The Nigerian Exchange Limited (NGX) is partnering with the Central Securities Clearing System (CSCS) Plc and Euroclear to establish a dollar settlement platform aimed at enabling tech startups to raise funds in dollars.
This initiative from the Exchange aims to provide opportunities for domestic investors to access shares and simultaneously contribute to Nigeria’s economic growth through the democratisation of capital formation.
During the Annual A&O Fintech webinar themed: “Fueling Fintech: The Power of Capital, the Role of Regulation,” Jude Chiemeka, the Divisional Head of Capital Markets at NGX, highlighted that although public markets are viable avenues for capital raising, fintechs often prefer private markets due to regulatory disclosure rules and stringent governance requirements that come with public listing.

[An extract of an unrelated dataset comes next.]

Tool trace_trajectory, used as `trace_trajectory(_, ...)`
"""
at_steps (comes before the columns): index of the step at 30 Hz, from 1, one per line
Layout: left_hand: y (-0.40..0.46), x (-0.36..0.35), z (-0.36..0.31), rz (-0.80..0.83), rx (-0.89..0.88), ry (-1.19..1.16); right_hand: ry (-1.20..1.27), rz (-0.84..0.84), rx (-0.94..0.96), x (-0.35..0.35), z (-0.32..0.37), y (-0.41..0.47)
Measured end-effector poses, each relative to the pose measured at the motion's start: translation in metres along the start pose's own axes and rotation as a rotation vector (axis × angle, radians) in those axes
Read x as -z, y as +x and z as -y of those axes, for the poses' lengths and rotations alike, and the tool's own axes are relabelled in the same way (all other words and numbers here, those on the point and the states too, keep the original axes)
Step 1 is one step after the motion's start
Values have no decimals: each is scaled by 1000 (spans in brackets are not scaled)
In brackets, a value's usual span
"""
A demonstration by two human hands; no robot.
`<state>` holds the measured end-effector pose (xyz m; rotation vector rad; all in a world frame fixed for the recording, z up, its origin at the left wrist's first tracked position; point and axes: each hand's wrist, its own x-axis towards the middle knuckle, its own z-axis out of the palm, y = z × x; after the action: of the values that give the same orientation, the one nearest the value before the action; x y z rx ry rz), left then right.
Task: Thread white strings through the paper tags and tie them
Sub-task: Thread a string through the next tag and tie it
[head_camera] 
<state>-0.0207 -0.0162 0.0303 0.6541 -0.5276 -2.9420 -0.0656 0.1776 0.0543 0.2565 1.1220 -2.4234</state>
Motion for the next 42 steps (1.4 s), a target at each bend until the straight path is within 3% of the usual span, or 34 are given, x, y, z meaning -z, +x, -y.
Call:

To address this challenge, NGX obtained approval from the Securities and Exchange Commission (SEC) to introduce a technology board tailored for fintechs and tech companies seeking to raise capital.
Chiemeka emphasised that the tech board aims to encourage tech firms to enter the market and raise capital in the local currency. This is especially beneficial in the current high interest rate environment that has made foreign investors more cautious.
Acknowledging that settlement concerns could deter fintechs from accessing capital in US dollars on the public market, Chiemeka revealed that the Exchange is working on a partnership to address this issue.
He stated, “NGX is working with CSCS and Euroclear to create a dollar settlement platform that allows tech companies (start-ups or existing ones) to raise capital in dollars. We have revised the listing procedures for tech companies interested in listing. Requirements related to the number of shareholders, years of operation, among others, have been eased to stimulate these listings.”
Due to the prevailing high interest rate environment, Chiemeka noted that domestic investors have been channeling their Assets under Management (AuM) primarily into FGN bonds.
Furthermore, he disclosed that there has been more capital outflow than inflow from Foreign Portfolio Investors (FPIs), which has affected the performance of equities in recent times, particularly in terms of transaction volume and value. He called on the current administration to institute deliberate and supportive policies that encourage listings on the exchange’s platform.
Chiemeka stated, “The government needs to deliberate on policies that will incentivise corporations to list. Given that publicly traded companies pay more taxes and have better governance, there is an upside for the government in driving more listings. This will greatly encourage these institutions to consider the local markets as preferred platforms for raising capital.”